It’s certainly not going to win any prizes, but my room in the Hampstead Britannia was much nicer than the Bournemouth one. In Bournemouth, a singular dead fly lay on the windowsill next to a deeply stained armchair. A screw stuck out from a picture frame. For several hours, I was unable to illuminate the room as all but the bathroom lights were out of action, leaving us with the deafeningly loud extractor fan until a cheery man on reception explained that the central electricity switch was hidden beneath the kettle.

In North London, the room was just… a bit bland. It was so clean that my UV torch found absolutely nothing. I can only assume that the strong stench of cleaning fluids had something to do with that. The furnishings were old and mostly brown, but inoffensive. At points during the night, the lack of windows did make me wonder if I was in prison. But I slept, woke and then jailbroke to tell the tale.

Over in Norfolk, it’s a different story. The Manor has 36 rooms, the cheapest of which can be booked for £99 next week. It is classic budget hotel fare, albeit of the quality end of the spectrum. A comfortable double bed, a medium-sized TV, and a well-decorated bathroom. Everything is solid, clean and cheerful.

Staff

As my only fellow humans in the Britannia hotel that night, I have no real complaints about the staff. They seemed nice enough, if not a little distracted when I chatted to them. The receptionist didn’t seem completely sure why the restaurant and bar were closed. Otherwise, my interactions with the staff were limited to them looking at me curiously as I read my book in the empty lobby.

Contrastingly, at the Manor, it’s all about staff. Many of them have been there for well over ten years. About half of them seem to be members of the Hill clan, including Tore, Karen, Sophie and Wayne. They were all on hand at various points during my stay to ensure everything was in its right place and to offer insights into the local area. For me, and the chatty returning customers who knew staff by name, such warmth is a major plus. It transforms the hotel from a place to stay and eat for the night, to somewhere homely that you want to be.

Location

This should be one of Britannia’s strong suits.
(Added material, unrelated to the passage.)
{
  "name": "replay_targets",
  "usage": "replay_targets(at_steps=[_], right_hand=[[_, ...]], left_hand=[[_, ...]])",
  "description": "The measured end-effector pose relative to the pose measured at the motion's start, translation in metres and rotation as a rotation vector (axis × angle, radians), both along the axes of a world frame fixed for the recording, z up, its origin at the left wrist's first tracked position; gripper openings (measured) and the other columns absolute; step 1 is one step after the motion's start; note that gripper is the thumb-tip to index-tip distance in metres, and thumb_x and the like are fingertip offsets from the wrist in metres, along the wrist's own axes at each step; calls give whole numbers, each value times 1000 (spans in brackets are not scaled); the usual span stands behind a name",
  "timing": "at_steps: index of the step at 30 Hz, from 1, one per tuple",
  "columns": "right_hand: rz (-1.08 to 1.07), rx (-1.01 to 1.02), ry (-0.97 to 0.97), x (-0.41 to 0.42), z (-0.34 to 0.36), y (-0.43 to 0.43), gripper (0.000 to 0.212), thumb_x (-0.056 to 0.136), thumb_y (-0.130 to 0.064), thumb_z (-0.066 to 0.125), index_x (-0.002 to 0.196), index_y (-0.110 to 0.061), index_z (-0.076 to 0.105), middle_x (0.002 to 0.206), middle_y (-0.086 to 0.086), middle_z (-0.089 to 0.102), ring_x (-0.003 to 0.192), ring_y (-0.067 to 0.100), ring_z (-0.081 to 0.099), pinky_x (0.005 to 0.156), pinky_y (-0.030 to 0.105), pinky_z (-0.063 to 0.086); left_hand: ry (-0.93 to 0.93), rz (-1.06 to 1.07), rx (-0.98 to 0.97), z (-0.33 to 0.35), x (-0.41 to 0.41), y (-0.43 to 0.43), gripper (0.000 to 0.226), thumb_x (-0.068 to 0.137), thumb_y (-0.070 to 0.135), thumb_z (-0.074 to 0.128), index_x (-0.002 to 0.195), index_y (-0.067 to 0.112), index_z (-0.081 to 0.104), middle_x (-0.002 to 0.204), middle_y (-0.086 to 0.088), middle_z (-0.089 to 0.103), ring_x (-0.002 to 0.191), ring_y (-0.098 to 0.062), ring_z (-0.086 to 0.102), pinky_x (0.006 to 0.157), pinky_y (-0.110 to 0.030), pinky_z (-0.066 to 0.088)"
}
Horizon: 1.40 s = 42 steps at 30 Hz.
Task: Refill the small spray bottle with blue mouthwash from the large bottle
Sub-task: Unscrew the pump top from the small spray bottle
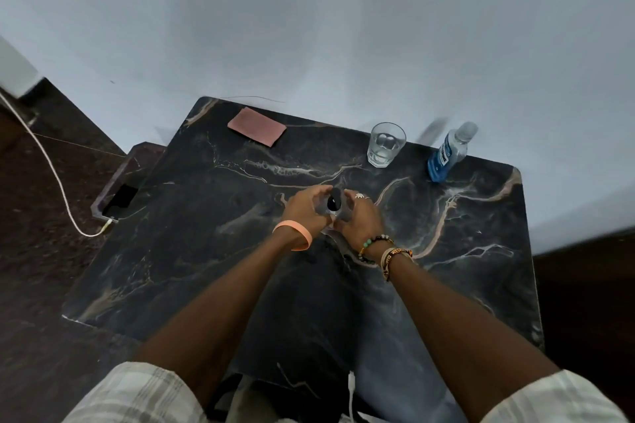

In my mind, its customers tolerate a low-quality stay because of the convenience of staggering home to a city centre joint after a work away day or stag do. The Hampstead hotel offers none of that. It’s neither near enough the Heath nor Camden to be properly in either, and it’s a long old schlep from the centre of town. I can only imagine the disappointment of tourists who didn’t do enough research before booking.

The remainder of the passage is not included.